# WHAT YOU ARE ASKED TO DO
Which lines of the data contain the string "sofa"? Show each of them.

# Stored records
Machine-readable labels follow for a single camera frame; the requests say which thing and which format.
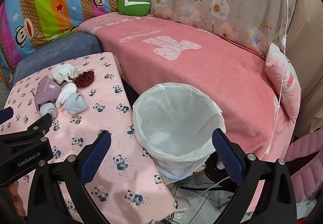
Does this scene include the person's left hand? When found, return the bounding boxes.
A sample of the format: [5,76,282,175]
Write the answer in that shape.
[9,181,30,217]

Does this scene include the blue sofa cushion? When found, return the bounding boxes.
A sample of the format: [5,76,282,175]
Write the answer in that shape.
[7,31,104,88]

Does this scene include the pink pillow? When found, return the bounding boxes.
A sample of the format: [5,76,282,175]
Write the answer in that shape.
[265,43,302,121]

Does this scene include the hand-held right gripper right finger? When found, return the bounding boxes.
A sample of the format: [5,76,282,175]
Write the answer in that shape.
[213,128,298,224]

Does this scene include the mauve garment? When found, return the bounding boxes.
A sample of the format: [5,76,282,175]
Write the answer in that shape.
[34,75,63,111]

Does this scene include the light blue sock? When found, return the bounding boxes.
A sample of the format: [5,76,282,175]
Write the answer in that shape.
[64,93,88,115]

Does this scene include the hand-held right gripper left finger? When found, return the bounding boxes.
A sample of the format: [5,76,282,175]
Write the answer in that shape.
[28,130,112,224]

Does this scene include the pink panda-print cloth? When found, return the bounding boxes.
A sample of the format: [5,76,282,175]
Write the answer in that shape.
[0,52,180,224]

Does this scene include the pink blanket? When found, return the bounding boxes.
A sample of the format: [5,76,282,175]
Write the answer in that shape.
[78,13,296,204]

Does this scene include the white cable with switch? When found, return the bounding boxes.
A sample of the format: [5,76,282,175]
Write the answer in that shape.
[260,0,290,159]

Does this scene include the white sock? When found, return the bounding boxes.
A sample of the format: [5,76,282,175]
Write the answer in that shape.
[52,63,82,84]
[56,83,78,109]

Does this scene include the grey sock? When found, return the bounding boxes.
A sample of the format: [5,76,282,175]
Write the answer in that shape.
[40,103,58,120]

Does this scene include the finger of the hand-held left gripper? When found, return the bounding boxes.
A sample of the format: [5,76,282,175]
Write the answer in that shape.
[0,113,54,161]
[0,107,15,125]

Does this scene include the dark red scrunchie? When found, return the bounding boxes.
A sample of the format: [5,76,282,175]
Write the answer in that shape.
[74,71,95,88]

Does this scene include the bin with white plastic bag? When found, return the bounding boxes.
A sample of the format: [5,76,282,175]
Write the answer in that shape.
[132,83,226,182]

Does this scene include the pink padded chair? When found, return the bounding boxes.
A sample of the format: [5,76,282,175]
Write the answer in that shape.
[285,130,323,205]

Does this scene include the green cushion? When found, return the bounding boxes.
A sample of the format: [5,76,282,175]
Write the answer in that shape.
[117,0,151,16]

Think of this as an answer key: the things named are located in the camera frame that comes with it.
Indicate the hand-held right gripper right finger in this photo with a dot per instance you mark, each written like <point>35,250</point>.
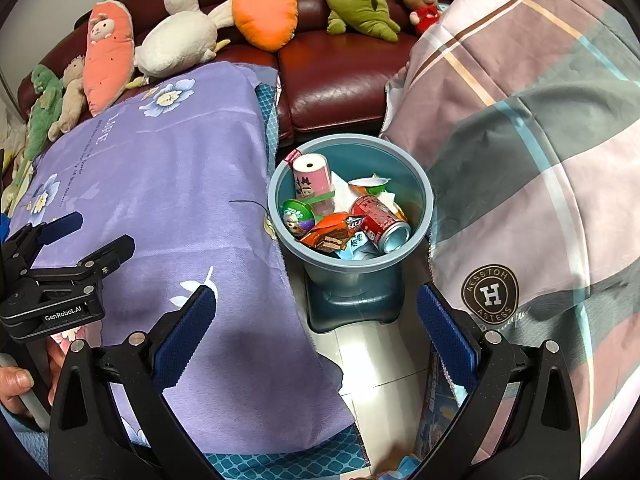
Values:
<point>447,340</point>

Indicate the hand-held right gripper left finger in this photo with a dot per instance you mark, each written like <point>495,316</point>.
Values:
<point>185,340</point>

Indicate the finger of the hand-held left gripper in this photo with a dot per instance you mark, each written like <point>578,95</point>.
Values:
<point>112,252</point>
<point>62,222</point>

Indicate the light blue white packet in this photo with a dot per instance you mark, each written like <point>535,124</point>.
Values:
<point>360,250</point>

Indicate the red soda can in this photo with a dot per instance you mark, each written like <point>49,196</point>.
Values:
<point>377,220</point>

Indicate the orange snack wrapper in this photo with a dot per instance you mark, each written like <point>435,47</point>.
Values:
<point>332,230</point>

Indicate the green purple toy capsule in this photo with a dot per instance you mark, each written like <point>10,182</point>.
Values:
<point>298,217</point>

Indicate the teal plastic bin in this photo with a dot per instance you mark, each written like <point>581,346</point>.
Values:
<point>400,160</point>

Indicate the pink printed tube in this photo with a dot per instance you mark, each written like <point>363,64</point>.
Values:
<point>310,180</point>

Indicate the person's left hand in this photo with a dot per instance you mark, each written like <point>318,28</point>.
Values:
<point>12,382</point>

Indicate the blue printed box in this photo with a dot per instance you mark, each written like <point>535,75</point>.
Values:
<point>432,410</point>

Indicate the purple floral blanket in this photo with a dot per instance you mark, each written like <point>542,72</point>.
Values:
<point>175,185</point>

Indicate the blue plastic stool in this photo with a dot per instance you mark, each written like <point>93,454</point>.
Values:
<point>350,310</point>

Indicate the beige bear plush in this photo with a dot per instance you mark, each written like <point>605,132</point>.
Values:
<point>72,95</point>

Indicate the slim green dinosaur plush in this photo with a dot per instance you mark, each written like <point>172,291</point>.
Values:
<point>45,90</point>

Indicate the white duck plush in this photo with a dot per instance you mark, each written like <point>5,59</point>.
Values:
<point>170,42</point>

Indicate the pink grey plaid blanket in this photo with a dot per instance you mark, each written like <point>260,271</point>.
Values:
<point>525,110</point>

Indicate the dark red leather sofa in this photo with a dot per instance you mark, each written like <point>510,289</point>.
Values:
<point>330,85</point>

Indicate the orange carrot bunny plush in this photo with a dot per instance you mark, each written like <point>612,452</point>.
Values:
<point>265,10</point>

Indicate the brown teddy bear red outfit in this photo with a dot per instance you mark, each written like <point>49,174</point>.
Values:
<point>425,12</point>

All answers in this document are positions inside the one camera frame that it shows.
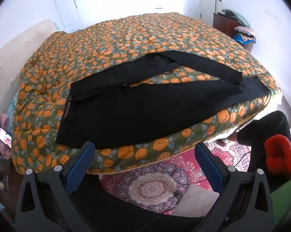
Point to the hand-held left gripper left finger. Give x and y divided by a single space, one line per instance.
80 166

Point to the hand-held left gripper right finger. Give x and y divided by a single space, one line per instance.
208 169

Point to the black pants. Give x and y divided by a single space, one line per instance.
135 106

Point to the white cushion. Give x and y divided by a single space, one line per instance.
196 198

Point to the patterned red rug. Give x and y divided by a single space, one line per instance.
148 188

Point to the person's leg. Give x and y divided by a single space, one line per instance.
268 125

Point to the red fuzzy slipper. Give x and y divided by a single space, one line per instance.
283 154

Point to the wooden nightstand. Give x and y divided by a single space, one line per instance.
4 174

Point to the smartphone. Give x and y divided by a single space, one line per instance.
4 137

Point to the pink cloth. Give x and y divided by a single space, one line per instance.
2 122

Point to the beige headboard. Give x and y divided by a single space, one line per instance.
12 60

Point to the pile of colourful clothes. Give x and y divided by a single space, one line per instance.
244 35

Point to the orange floral quilt bed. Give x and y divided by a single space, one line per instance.
135 36

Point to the dark wooden dresser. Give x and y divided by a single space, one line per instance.
223 24

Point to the white door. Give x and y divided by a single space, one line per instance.
208 2

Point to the white wardrobe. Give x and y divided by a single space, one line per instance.
102 0

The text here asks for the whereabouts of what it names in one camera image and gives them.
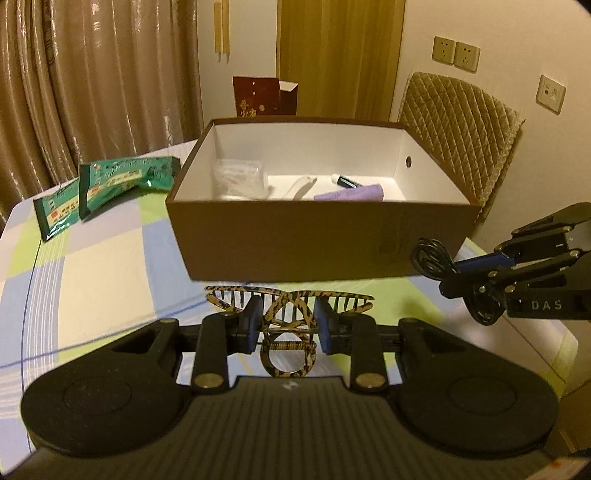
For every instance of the clear plastic floss box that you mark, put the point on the clear plastic floss box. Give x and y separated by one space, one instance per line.
240 180

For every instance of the beige curtain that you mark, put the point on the beige curtain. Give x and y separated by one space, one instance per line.
92 83

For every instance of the brown cardboard box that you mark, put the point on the brown cardboard box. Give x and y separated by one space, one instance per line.
277 240

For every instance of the purple tube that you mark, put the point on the purple tube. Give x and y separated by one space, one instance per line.
351 194

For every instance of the single wall outlet plate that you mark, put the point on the single wall outlet plate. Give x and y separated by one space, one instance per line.
551 93

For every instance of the wooden door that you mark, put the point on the wooden door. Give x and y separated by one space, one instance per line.
337 55

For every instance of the white plastic spoon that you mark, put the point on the white plastic spoon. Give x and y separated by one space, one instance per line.
304 187

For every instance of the leopard hair claw clip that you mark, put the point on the leopard hair claw clip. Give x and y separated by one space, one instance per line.
286 318

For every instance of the yellow hanging ornament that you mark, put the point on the yellow hanging ornament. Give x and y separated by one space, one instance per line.
221 27

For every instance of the checked tablecloth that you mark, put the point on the checked tablecloth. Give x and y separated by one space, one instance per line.
115 277

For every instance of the dark red gift box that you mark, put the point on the dark red gift box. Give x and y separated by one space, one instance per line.
258 97

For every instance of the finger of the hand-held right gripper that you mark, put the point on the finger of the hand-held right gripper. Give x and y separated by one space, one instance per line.
480 265
466 287

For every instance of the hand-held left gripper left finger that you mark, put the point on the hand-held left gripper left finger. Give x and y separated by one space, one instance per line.
251 323

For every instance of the green packet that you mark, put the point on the green packet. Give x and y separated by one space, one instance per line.
55 212
124 180

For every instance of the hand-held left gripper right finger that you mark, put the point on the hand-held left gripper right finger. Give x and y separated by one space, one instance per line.
323 323

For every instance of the chair with quilted cover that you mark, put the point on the chair with quilted cover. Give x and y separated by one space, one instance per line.
461 134

# EXERCISE OUTPUT
Does this scene include the blue sofa cushion? When found, return the bounding boxes.
Indicate the dark red leather sofa in this photo with a dot per instance you mark, each written like <point>510,289</point>.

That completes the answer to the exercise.